Stored data
[Start of Attachment]

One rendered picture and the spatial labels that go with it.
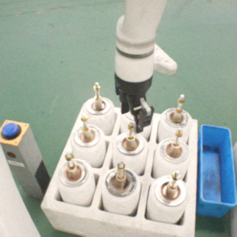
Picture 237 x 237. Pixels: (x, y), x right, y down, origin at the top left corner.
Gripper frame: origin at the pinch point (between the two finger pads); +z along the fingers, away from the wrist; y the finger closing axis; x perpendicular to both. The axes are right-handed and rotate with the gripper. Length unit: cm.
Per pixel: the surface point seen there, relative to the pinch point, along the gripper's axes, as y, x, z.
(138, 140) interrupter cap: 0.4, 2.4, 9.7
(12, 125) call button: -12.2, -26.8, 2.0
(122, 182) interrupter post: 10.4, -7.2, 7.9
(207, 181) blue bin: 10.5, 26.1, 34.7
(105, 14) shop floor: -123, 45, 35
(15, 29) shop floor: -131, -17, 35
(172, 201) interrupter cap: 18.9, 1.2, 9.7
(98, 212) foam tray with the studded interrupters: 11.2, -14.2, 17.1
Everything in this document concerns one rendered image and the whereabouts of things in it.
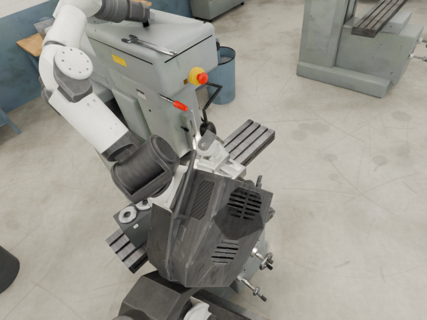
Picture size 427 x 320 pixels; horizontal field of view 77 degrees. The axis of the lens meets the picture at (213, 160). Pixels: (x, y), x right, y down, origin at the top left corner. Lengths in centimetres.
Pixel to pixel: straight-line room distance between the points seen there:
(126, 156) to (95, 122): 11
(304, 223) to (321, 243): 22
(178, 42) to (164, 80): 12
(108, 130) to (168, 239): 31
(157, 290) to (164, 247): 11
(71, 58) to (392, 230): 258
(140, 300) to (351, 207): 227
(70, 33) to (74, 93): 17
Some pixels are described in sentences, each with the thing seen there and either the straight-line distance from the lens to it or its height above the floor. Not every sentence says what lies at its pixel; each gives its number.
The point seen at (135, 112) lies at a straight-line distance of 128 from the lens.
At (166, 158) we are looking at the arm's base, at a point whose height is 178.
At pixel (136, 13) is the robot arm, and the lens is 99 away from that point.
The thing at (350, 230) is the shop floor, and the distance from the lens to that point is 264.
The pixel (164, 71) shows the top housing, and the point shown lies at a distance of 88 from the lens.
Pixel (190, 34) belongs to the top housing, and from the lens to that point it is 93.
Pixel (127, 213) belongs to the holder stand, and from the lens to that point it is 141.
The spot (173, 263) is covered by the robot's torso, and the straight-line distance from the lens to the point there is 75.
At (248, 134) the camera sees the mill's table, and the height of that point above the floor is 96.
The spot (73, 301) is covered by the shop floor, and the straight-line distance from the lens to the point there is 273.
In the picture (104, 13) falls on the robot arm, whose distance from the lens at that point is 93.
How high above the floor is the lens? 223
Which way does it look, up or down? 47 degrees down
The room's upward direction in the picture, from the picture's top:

[End of Attachment]

Reproduce each line of the records above, exactly and without pictures.

ANSWER FOR THE TASK:
One rendered picture and the spatial labels that go with it.
Picture 237 x 237. Pixels: (x, y), x right, y down, origin at the top left corner.
Gripper frame: origin at the pinch point (between the two finger pads); +z along the fingers, away from the wrist; y the finger closing axis; x perpendicular to both. The axes are right-handed and rotate with the gripper. Length unit: cm.
Per pixel: the surface point seen there, relative to the pinch point, along the gripper's axes, as y, x, z.
(138, 140) interrupter cap: 0.4, 2.4, 9.7
(12, 125) call button: -12.2, -26.8, 2.0
(122, 182) interrupter post: 10.4, -7.2, 7.9
(207, 181) blue bin: 10.5, 26.1, 34.7
(105, 14) shop floor: -123, 45, 35
(15, 29) shop floor: -131, -17, 35
(172, 201) interrupter cap: 18.9, 1.2, 9.7
(98, 212) foam tray with the studded interrupters: 11.2, -14.2, 17.1
Everything in this document concerns one rendered image and the whereabouts of things in it.
Picture size 427 x 320 pixels; horizontal field of view 77 degrees. The axis of the lens meets the picture at (213, 160). Pixels: (x, y), x right, y down, origin at the top left corner. Lengths in centimetres.
Pixel to pixel: straight-line room distance between the points seen there:
(126, 156) to (95, 122): 11
(304, 223) to (321, 243): 22
(178, 42) to (164, 80): 12
(108, 130) to (168, 239): 31
(157, 290) to (164, 247): 11
(71, 58) to (392, 230): 258
(140, 300) to (351, 207): 227
(70, 33) to (74, 93): 17
Some pixels are described in sentences, each with the thing seen there and either the straight-line distance from the lens to it or its height above the floor. Not every sentence says what lies at its pixel; each gives its number.
The point seen at (135, 112) lies at a straight-line distance of 128 from the lens.
At (166, 158) we are looking at the arm's base, at a point whose height is 178.
At pixel (136, 13) is the robot arm, and the lens is 99 away from that point.
The thing at (350, 230) is the shop floor, and the distance from the lens to that point is 264.
The pixel (164, 71) shows the top housing, and the point shown lies at a distance of 88 from the lens.
Pixel (190, 34) belongs to the top housing, and from the lens to that point it is 93.
Pixel (127, 213) belongs to the holder stand, and from the lens to that point it is 141.
The spot (173, 263) is covered by the robot's torso, and the straight-line distance from the lens to the point there is 75.
At (248, 134) the camera sees the mill's table, and the height of that point above the floor is 96.
The spot (73, 301) is covered by the shop floor, and the straight-line distance from the lens to the point there is 273.
In the picture (104, 13) falls on the robot arm, whose distance from the lens at that point is 93.
How high above the floor is the lens? 223
Which way does it look, up or down? 47 degrees down
The room's upward direction in the picture, from the picture's top:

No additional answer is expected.